Situated on a gently sloping hill, the property has beautiful terraces, green gardens, an impressive solarium, and panoramic views.
Patzcuaro (PAHTZ-kwah-roh) is a small colonial gem in the state of Michoacan, a land of immense natural beauty was named a "Pueblo Mágico" in 2002. Patzcuaro is known as the cultural and artisan center for the State of Michoacan, Mexico. The original name was "Tzacapu-ansucutinpatzcuaro" means "door to heaven" or "place where the blackness begins" .Patzcuaro real estate population 51,124 people in the city and 79,868 in the municipality.
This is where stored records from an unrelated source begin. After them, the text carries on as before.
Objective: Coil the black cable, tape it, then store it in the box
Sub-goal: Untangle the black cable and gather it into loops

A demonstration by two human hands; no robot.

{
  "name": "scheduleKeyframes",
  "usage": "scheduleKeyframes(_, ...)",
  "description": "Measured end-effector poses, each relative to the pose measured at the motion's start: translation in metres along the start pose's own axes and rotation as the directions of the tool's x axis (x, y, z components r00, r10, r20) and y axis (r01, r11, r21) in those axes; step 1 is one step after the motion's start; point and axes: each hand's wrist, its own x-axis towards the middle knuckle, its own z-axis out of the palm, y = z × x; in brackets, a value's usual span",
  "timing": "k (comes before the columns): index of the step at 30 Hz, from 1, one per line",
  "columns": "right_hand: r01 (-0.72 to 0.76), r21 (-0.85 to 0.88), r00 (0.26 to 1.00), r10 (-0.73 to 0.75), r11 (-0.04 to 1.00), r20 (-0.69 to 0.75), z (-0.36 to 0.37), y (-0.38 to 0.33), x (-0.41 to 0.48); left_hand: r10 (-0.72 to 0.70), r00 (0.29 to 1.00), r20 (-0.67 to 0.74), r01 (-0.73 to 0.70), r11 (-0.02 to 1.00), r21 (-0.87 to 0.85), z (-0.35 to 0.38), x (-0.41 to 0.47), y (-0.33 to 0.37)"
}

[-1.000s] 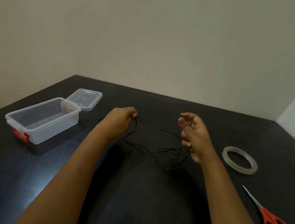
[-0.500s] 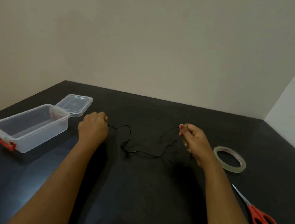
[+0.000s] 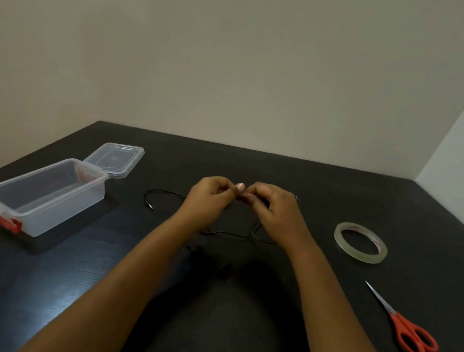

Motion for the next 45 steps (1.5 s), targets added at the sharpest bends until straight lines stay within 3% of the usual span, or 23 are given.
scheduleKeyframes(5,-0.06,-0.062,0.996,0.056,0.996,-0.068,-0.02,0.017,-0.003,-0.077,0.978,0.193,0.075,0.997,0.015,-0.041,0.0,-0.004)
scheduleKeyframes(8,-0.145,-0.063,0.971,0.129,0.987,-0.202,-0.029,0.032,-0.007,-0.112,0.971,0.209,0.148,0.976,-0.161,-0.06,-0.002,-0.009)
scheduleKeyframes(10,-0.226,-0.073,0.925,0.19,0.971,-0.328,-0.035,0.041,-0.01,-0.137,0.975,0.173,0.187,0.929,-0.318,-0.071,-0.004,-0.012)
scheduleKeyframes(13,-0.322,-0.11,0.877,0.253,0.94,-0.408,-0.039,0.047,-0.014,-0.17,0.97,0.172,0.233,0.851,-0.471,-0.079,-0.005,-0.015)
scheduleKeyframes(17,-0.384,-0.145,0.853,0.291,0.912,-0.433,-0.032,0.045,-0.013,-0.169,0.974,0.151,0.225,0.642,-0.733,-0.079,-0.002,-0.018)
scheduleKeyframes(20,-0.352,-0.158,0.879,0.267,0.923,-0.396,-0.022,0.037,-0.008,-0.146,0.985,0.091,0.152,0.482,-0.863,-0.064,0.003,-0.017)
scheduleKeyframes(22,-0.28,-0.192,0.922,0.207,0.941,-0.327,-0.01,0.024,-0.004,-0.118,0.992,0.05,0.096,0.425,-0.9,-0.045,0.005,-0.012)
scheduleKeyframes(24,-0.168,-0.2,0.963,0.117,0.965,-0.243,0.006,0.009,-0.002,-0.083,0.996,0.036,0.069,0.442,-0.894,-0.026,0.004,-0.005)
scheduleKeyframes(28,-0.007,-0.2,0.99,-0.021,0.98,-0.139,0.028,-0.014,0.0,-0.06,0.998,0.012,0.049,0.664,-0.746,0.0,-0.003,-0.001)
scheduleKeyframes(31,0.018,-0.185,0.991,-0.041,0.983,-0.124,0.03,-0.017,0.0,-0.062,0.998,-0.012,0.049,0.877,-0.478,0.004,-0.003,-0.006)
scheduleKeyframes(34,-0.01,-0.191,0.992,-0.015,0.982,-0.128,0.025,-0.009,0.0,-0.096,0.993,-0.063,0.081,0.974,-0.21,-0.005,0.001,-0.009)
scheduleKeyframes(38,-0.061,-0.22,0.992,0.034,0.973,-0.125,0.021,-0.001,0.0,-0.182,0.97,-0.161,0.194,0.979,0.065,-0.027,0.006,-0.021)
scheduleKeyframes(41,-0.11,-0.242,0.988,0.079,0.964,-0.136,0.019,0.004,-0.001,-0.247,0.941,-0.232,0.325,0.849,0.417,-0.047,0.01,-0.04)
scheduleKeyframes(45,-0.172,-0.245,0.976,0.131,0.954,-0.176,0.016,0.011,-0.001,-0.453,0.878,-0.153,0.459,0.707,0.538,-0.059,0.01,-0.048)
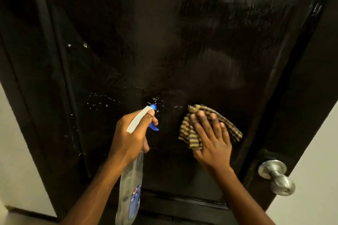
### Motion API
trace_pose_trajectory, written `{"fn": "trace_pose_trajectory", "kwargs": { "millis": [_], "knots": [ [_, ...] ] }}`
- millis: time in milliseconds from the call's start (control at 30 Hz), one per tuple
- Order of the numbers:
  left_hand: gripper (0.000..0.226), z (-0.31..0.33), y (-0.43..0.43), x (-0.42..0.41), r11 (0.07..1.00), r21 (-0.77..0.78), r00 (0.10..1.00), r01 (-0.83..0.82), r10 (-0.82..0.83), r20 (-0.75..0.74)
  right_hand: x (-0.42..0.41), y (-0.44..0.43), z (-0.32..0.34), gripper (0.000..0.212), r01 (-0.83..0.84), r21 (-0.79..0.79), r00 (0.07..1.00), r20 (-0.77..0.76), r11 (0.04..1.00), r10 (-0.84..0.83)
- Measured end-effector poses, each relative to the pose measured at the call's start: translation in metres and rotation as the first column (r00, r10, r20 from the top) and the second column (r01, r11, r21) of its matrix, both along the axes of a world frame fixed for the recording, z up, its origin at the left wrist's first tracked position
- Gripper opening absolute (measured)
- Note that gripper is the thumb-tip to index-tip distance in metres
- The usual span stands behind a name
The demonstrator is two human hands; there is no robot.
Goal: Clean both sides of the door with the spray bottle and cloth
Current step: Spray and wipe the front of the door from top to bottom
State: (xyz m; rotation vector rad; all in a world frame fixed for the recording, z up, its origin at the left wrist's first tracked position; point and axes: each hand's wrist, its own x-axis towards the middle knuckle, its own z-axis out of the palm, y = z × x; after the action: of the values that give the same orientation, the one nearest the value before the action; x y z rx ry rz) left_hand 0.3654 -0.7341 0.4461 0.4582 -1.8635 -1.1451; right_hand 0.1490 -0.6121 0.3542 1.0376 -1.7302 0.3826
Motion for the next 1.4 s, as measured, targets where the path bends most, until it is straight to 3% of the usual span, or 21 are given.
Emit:
{"fn": "trace_pose_trajectory", "kwargs": {
  "millis": [167,300,433,533,633,700,767,900,967,1033,1100,1200,1300,1400],
  "knots": [
    [0.032,0.002,-0.028,0.011,0.994,-0.026,0.993,0.108,-0.106,0.045,0.017,-0.022,0.034,0.07,0.104,-0.367,0.972,0.236,0.924,-0.016],
    [0.038,0.003,-0.049,0.026,0.987,-0.011,0.986,0.163,-0.163,0.045,0.048,-0.065,0.089,0.071,0.129,-0.504,0.939,0.34,0.854,0.059],
    [0.039,-0.001,-0.062,0.038,0.985,0.029,0.985,0.169,-0.169,0.035,0.07,-0.095,0.088,0.064,0.043,-0.354,0.983,0.182,0.934,0.024],
    [0.036,-0.004,-0.069,0.044,0.988,0.031,0.989,0.149,-0.149,0.017,0.072,-0.098,0.043,0.061,-0.004,-0.115,0.999,0.033,0.993,0.008],
    [0.032,-0.004,-0.07,0.047,0.992,0.007,0.992,0.123,-0.123,0.017,0.059,-0.076,-0.014,0.072,-0.025,0.088,0.998,-0.058,0.996,0.03],
    [0.031,-0.004,-0.069,0.047,0.993,0.007,0.993,0.12,-0.12,0.014,0.045,-0.052,-0.033,0.073,0.007,0.069,0.999,-0.045,0.998,-0.004],
    [0.032,-0.002,-0.068,0.047,0.992,0.011,0.992,0.127,-0.127,0.007,0.033,-0.035,-0.024,0.067,0.048,-0.058,0.999,0.013,0.997,-0.048],
    [0.032,-0.003,-0.067,0.045,0.991,0.012,0.991,0.132,-0.132,0.01,0.038,-0.049,0.047,0.076,0.129,-0.41,0.964,0.267,0.903,-0.016],
    [0.032,-0.003,-0.066,0.042,0.99,0.019,0.99,0.139,-0.139,0.008,0.051,-0.07,0.077,0.076,0.141,-0.482,0.946,0.323,0.865,0.026],
    [0.033,-0.003,-0.065,0.039,0.99,0.027,0.99,0.142,-0.142,0.007,0.061,-0.085,0.081,0.069,0.086,-0.381,0.978,0.207,0.921,-0.006],
    [0.033,-0.004,-0.064,0.035,0.989,0.035,0.989,0.147,-0.147,0.01,0.063,-0.091,0.058,0.062,0.011,-0.155,1.0,0.031,0.988,-0.006],
    [0.036,-0.006,-0.062,0.031,0.984,0.025,0.985,0.174,-0.175,0.006,0.053,-0.075,0.002,0.059,-0.023,0.098,0.995,-0.094,0.995,0.032],
    [0.037,-0.009,-0.065,0.032,0.985,0.009,0.985,0.174,-0.174,0.02,0.037,-0.047,-0.026,0.069,0.025,0.037,0.998,-0.063,0.999,-0.023],
    [0.036,-0.012,-0.072,0.034,0.989,0.036,0.989,0.144,-0.146,0.041,0.03,-0.041,-0.001,0.075,0.055,-0.185,0.995,0.089,0.981,-0.039]
  ]
}}
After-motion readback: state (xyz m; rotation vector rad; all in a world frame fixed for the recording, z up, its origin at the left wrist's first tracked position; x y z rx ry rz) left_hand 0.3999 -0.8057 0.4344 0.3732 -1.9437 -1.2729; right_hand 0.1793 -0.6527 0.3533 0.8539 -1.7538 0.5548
The municipality has an area of 168.325 sq mi and includes numerous smaller towns, the largest of which is Cuanajo.
Michoacan's countryside is a vast expanse of rolling hills, deep lakes, winding rivers and green valleys. Patzcuaro is found on hills above one of the lakes; Lake Patzcuaro. Volcanic activity and the state's latitude position helps create a setting not unlike Hawaii. Rich soil supports lush jungle-like vegetation, with spectacular mountain landscapes, and velveteen pasturelands. The state has few large cities, but rather is a quilt of small villages and towns that have changed little since the early 1800's . Its pace is leisurely, its people friendly, and its Spanish colonial and indigenous heritage rich.
This enchanted historical mountain town is only few short hours drive from the well known Pacific Ocean seaside resorts of Zihuatanejo-Ixtapa and Troncones. Many historical fountains surround the city. A vast number of of churches, plazas and shrines make this a truly great historical destination. Patzcuaro is also known world wide for its sidewalk cafes and fabulous eating establishments. Small and large market places line the plazas and ancient side streets. Woven tablecloths, trays, carved and finely painted furniture, and gold laminated handwork are among the treasures to be found in this colonial setting.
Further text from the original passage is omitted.